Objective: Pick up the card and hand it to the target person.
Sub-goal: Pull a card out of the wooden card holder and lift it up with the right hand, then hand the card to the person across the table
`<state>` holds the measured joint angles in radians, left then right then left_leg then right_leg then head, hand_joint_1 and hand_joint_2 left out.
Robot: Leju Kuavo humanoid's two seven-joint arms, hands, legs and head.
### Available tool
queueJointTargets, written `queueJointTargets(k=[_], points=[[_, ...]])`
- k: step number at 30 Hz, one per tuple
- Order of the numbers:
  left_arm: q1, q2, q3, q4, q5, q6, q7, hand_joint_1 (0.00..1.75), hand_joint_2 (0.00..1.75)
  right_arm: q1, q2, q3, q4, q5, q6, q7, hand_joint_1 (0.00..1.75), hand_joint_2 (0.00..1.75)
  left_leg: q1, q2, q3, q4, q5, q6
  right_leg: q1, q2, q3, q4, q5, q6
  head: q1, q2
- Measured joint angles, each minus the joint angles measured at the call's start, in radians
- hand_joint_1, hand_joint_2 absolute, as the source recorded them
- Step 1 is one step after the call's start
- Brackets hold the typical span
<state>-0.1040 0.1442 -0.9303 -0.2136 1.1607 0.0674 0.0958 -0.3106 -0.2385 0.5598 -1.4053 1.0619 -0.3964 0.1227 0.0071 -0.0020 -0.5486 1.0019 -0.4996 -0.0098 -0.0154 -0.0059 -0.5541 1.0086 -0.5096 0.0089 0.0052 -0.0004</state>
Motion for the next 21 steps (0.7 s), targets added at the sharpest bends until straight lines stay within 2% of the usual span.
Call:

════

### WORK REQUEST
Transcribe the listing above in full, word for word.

### RESPONSE TO THE EXERCISE
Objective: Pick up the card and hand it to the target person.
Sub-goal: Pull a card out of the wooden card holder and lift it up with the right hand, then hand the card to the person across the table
`<state>` holds the measured joint angles in radians, left then right then left_leg then right_leg then head, hand_joint_1 and hand_joint_2 left out.
Robot: Leju Kuavo humanoid's two seven-joint arms, hands, legs and head.
### Available tool
queueJointTargets, written `queueJointTargets(k=[_], points=[[_, ...]])`
- k: step number at 30 Hz, one per tuple
- Order of the numbers:
  left_arm: q1, q2, q3, q4, q5, q6, q7, hand_joint_1 (0.00..1.75), hand_joint_2 (0.00..1.75)
  right_arm: q1, q2, q3, q4, q5, q6, q7, hand_joint_1 (0.00..1.75), hand_joint_2 (0.00..1.75)
  left_leg: q1, q2, q3, q4, q5, q6
  right_leg: q1, q2, q3, q4, q5, q6
  head: q1, q2
- Measured joint angles, each minus the joint angles measured at the call's start, in radians
- hand_joint_1, hand_joint_2 absolute, as the source recorded them
- Step 1 is one step after the call's start
- Brackets hold the typical span
<state>-0.1040 0.1442 -0.9303 -0.2136 1.1607 0.0674 0.0958 -0.3106 -0.2385 0.5598 -1.4053 1.0619 -0.3964 0.1227 0.0071 -0.0020 -0.5486 1.0019 -0.4996 -0.0098 -0.0154 -0.0059 -0.5541 1.0086 -0.5096 0.0089 0.0052 -0.0004</state>
Motion for the next 21 steps (0.7 s), targets added at the sharpest bends until straight lines stay within 2% of the usual span.
Call:

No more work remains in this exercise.